WEIRD SCIENCE: GMOs, Science, and Ethics

VegNews Magazine May/June 2005

by Colleen Patrick-Goudreau

 

“Transgenic” is the term given to a plant or animal that is the product of genetic engineering. Such research, which has no bounds, is justified not in terms of medical advancements for human benefit but also simply to satisfy human consumption.

 

Whether or not transgenic plants and animals make it to market, the very fact that science has reached the point where laboratory pursuits far outweigh basic ethics is most disturbing.

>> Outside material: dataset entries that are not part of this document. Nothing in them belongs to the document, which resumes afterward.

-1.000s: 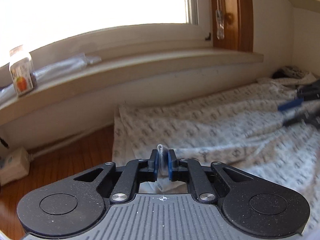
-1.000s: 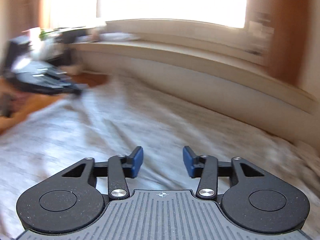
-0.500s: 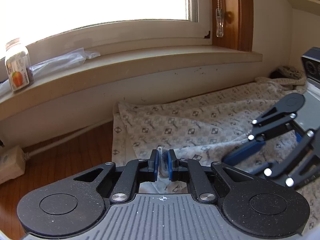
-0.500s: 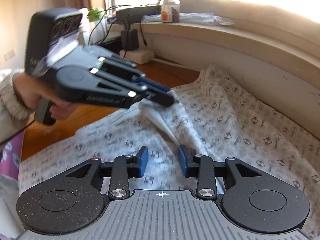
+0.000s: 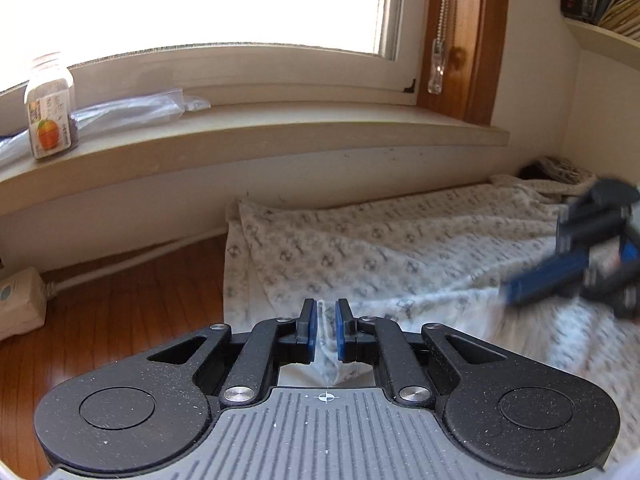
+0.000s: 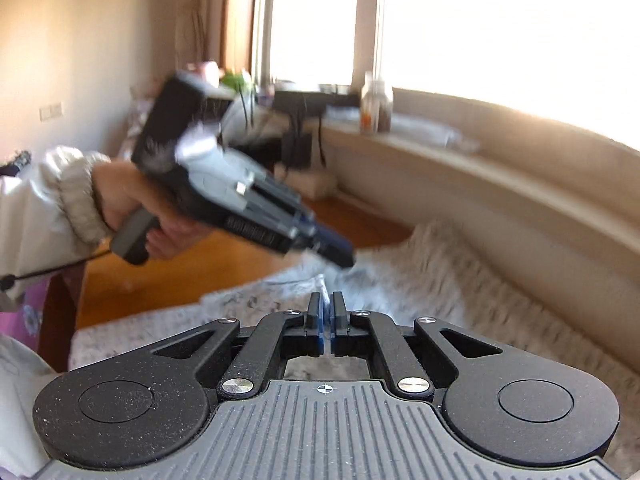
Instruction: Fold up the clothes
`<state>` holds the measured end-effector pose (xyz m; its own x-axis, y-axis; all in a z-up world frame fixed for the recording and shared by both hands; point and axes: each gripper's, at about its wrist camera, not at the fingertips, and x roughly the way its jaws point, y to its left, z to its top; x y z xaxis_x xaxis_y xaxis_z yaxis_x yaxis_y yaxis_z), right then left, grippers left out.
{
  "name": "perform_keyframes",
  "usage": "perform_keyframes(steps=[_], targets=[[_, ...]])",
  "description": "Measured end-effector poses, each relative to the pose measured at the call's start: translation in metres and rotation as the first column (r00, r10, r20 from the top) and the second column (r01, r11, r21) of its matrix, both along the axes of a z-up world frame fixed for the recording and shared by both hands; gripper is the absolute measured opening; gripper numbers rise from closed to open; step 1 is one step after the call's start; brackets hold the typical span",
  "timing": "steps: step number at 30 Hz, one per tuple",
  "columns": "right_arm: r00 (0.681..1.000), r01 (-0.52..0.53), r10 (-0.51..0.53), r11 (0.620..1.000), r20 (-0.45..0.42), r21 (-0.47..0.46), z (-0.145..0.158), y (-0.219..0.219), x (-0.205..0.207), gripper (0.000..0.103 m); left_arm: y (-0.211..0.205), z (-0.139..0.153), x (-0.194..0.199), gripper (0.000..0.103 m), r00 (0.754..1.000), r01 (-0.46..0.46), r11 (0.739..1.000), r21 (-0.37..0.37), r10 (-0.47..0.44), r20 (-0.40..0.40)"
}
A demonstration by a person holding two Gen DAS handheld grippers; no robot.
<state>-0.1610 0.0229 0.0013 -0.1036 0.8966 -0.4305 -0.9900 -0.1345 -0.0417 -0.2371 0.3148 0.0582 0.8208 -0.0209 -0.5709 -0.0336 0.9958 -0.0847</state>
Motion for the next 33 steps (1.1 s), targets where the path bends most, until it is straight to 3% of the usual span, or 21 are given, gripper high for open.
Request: perform_keyframes(steps=[6, 10, 12, 15, 16, 20, 23, 25, 26, 27, 28, 33], targets=[[0.999, 0.013, -0.014, 0.999, 0.047, 0.03, -0.002, -0.007, 0.002, 0.004, 0.005, -0.012, -0.017, 0.01, 0.998, 0.021, 0.999, -0.038, -0.024, -0.065], [0.998, -0.017, 0.021, 0.998, 0.065, -0.063, -0.016, 0.007, 0.0, 0.004, 0.005, -0.015, -0.026, 0.01, 0.998, 0.022, 0.999, -0.042, -0.025, -0.064], [0.997, -0.007, 0.013, 0.995, 0.07, -0.095, -0.022, 0.013, 0.0, 0.005, 0.008, -0.012, -0.026, 0.023, 0.999, -0.001, 0.998, -0.059, -0.001, -0.035], [0.999, 0.007, -0.001, 0.993, 0.044, -0.118, -0.025, 0.015, 0.003, 0.008, 0.011, -0.007, -0.02, 0.029, 1.0, -0.029, 0.995, -0.093, 0.029, 0.0], [0.999, 0.006, -0.003, 0.992, 0.032, -0.122, -0.024, 0.016, 0.004, 0.012, 0.012, -0.006, -0.016, 0.029, 0.999, -0.035, 0.994, -0.105, 0.036, 0.007], [1.0, -0.003, -0.001, 0.992, -0.029, -0.125, -0.02, 0.024, 0.009, 0.05, 0.012, -0.009, 0.008, 0.029, 1.0, -0.029, 0.99, -0.141, 0.028, -0.009], [0.997, 0.0, -0.011, 0.988, -0.075, -0.152, -0.022, 0.037, 0.014, 0.051, 0.007, -0.014, 0.02, 0.025, 0.999, -0.03, 0.993, -0.114, 0.027, -0.033], [0.994, 0.001, -0.021, 0.983, -0.108, -0.184, -0.026, 0.047, 0.018, 0.05, 0.002, -0.017, 0.021, 0.009, 0.999, -0.032, 0.996, -0.083, 0.029, -0.035], [0.993, 0.0, -0.022, 0.981, -0.114, -0.192, -0.028, 0.05, 0.019, 0.041, 0.001, -0.017, 0.02, 0.002, 0.999, -0.037, 0.997, -0.073, 0.035, -0.029], [0.992, -0.013, -0.011, 0.982, -0.124, -0.189, -0.028, 0.05, 0.019, 0.027, 0.001, -0.015, 0.016, 0.002, 0.999, -0.038, 0.997, -0.066, 0.038, -0.015], [0.994, -0.011, -0.006, 0.988, -0.113, -0.154, -0.026, 0.045, 0.017, 0.003, 0.0, -0.013, 0.012, 0.001, 0.999, -0.04, 0.997, -0.06, 0.04, -0.001], [0.999, 0.009, -0.008, 0.999, -0.033, 0.044, -0.009, 0.019, 0.007, 0.003, 0.003, -0.001, -0.022, 0.001, 0.999, -0.038, 0.996, -0.079, 0.04, 0.032]])
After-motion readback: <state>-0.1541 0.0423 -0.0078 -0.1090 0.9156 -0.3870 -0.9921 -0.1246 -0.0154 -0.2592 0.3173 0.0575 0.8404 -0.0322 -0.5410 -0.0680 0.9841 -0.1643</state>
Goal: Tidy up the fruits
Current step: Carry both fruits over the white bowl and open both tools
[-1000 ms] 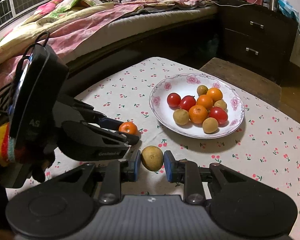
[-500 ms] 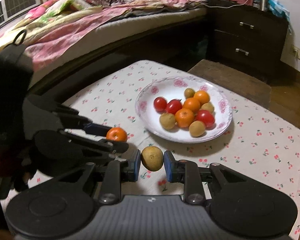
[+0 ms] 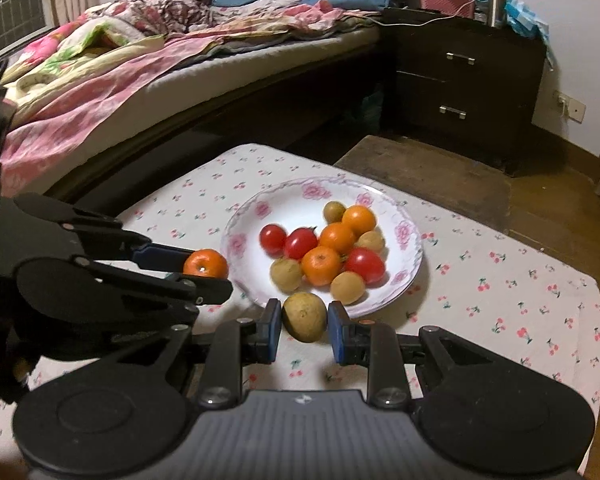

Though we are fed the occasional hype that surrounds such stories as the cloned sheep named Dolly, we are kept ignorant about all the failed experiments, the thousands of animal fatalities, the inevitable disfigurations, and the untold suffering the animals endure.

 

Despite the human health concerns, potential to wreak havoc on eco-systems, and ethical dilemmas of producing genetically modified plants and animals, the macabre experiments continue.

 

According to the Union of Concerned Scientists, more than 40 genetically modified crops are currently allowed in commerce in the U.S. Many of the products allowed on the market are not, as far as we know, actually being sold in commerce.

 

Genetic manipulation involves the insertion of a foreign gene into a different species. Most genetically modified foods are plants, because it is much easier to manipulate plant genes as compared to animal genes. Nonetheless, foreign genes inserted into plants may originate from either plants or animals, including human animals.

 

Several major universities in the country have successfully transplanted human and other genes into pigs, sheep, cattle, and fish. Although the work has not been perfected to the point that genetically engineered meat and fish will appear in butcher shops this year, they are definitely on the way.

 

After working for several years in the late 1990s, researchers at the University of Guelph in Canada succeeded in 2001 in creating a genetically modified pig, called the Enviropig™, which is an official trademark of Ontario pork producers. These pigs carry an extra gene, made from E. coli bacteria and mouse genes, enabling them to digest the phosphorus in their feed instead of excreting it, which means less of this pollutant winds up in rivers and streams. Safety tests have not yet been developed to determine whether the pigs will be safe for human consumption.

 

In 1987, researchers at the United States Department of Agriculture set out to create a new kind of “low-fat” pig by injecting human growth hormones into pig embryos. Tragically, the pigs in the experiment were cross-eyed, blind, and crippled with arthritis. Despite this horrific failure, similar work continues all around the globe.

 

Besides food animals, the U.S. government and several corporations are also patenting and field-testing numerous food plants with unique genetic combinations. Among these new creations are potatoes with chicken and wax moth genes, tomatoes with flounder and tobacco genes, corn with firefly genes, and rice with pea genes. Despite aggressive public relations campaigns asserting GM foods benefit human health, the vast majority of these plants have been genetically altered to increase their shelf life or appearance.

 

In 1991, researchers at DNA Plant Technology developed an experimental genetically engineered variety of tomato that contained a gene identified in an Arctic flounder. The goal was to develop tomato plants that could withstand frost in the field and fruits that resist cold damage in storage. This particular experiment, however, was a failure and did not produce frost-resistant plants.

 

 

“Our technology is light years ahead of our morality”

~From the Alain Resnais film, Hiroshima, mon amour

 

“A new species would bless me as its creator.”

~From Mary Shelley’s novel, Frankenstein

 

"Man," I cried, "how ignorant art thou in thy pride of wisdom!"